Try this: $domains = array( "http:www.domain.com", "http:www.domain.com/path/", "http:www.domain.com/foo", "http:www.domain.com/boo", "http:www.someother.com", "http:www.different.com", "http:www.different.com/stuff", "http:www.boo.com", "http:www.doo.com", "http:www.goo.com" ); foreach ($domains as $key => $val) { list($domains[$key]) = split( "/" , $val, 2 ); } $domains = array_unique( $domains); sort($domains); foreach ($domains as $key => $val) { echo "domains[" . $key . "] = " . $val . "\n"; } Code (markup):
OOps forgot to mention that the array elemnts are actually in the format http:slashslashwww.domain.com/foo Code (markup): where "slash slash" is // but the board wont let me put them in lol
Maybe this might help explain my problem: domain[126] = http: //members.tripod.com/~Maija_Murphy domain[127] = http: //members.tripod.com/~Maija_Murphy/page2.html because I would only want to keep domain[126]
Obviously, these URLs are coming from somewhere. When they are collected, you should reduce the URL to the domain name only, taking into account the possibility of domain names which also point into an individual's directory. As you are doing this, populate your array, and then run it through the array_unique() and sort() functions.

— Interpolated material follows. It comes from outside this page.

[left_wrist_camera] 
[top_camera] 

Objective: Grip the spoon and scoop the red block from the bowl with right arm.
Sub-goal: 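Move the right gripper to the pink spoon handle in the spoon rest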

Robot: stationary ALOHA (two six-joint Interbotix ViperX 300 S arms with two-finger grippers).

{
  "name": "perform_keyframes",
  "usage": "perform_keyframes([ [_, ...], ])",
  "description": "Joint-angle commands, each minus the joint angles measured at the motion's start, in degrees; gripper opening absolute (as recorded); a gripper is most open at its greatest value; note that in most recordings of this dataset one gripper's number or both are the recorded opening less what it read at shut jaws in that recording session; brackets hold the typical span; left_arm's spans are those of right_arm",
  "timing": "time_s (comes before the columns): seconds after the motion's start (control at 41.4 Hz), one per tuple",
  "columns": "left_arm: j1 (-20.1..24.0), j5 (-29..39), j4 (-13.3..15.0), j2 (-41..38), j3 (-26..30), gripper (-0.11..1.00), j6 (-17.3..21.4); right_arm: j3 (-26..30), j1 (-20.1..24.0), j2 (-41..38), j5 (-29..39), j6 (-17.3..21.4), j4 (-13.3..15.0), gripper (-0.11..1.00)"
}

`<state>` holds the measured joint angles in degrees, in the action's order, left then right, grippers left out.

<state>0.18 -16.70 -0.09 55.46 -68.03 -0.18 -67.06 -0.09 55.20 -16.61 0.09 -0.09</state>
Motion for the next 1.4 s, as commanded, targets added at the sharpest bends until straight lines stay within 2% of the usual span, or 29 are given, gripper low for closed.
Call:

This is what I ended up doing to get the result I wanted: $domain_array: ================================================================ Array ( [scheme] => http [host] => www.domain.com [path] => / ) Array ( [scheme] => http [host] => www.domain.com [path] => /fooo) Array ( [scheme] => http [host] => www.domain2.com [path] => /booo) Array ( [scheme] => http [host] => www.domain2.com [path] => / ) Array ( [scheme] => http [host] => www.domain3.com [path] => / ) Array ( [scheme] => http [host] => www.domain.com [path] => /yadda/yadda ) ================================================================= $parsed_array = array(); function uma($array, $sub_key) { $target = array(); $existing_sub_key_values = array(); foreach ($array as $key=>$sub_array) { if (!in_array($sub_array[$sub_key], $existing_sub_key_values)) { $existing_sub_key_values[] = $sub_array[$sub_key]; $target[$key] = $sub_array; } } return $target; } $domain_array = uma($domain_array, array_element_name); foreach ($domain_array as $key){ if (isset($key[host])) $uri = $key[host]; if (isset($key[port])) $uri .= ":".$key[port]; if (isset($key[path])) $uri .= $key[path]; if (isset($key[query])) $uri .= "?".$key[query]; if (isset($key[fragment])) $uri .= "#".$key[fragment]; $nurl = 'http://' . $uri; array_push($parsed_array, $nurl); } Code (markup): Spits out: http: //www.domain.com http: //www.domain2.com/booo http: //www.domain3.com This takes the output of parse_url on an array of urls to explode it into a multidimensional array of elements whith then I run uma() on to remove dupes based on element name. Then run it through a loop to reconstruct the orig array format I need. Granted it is a bit brute force but it gets the job done as I didnt want to rewrite 30+ other functions to support the raw output of uma(); Might help someone else.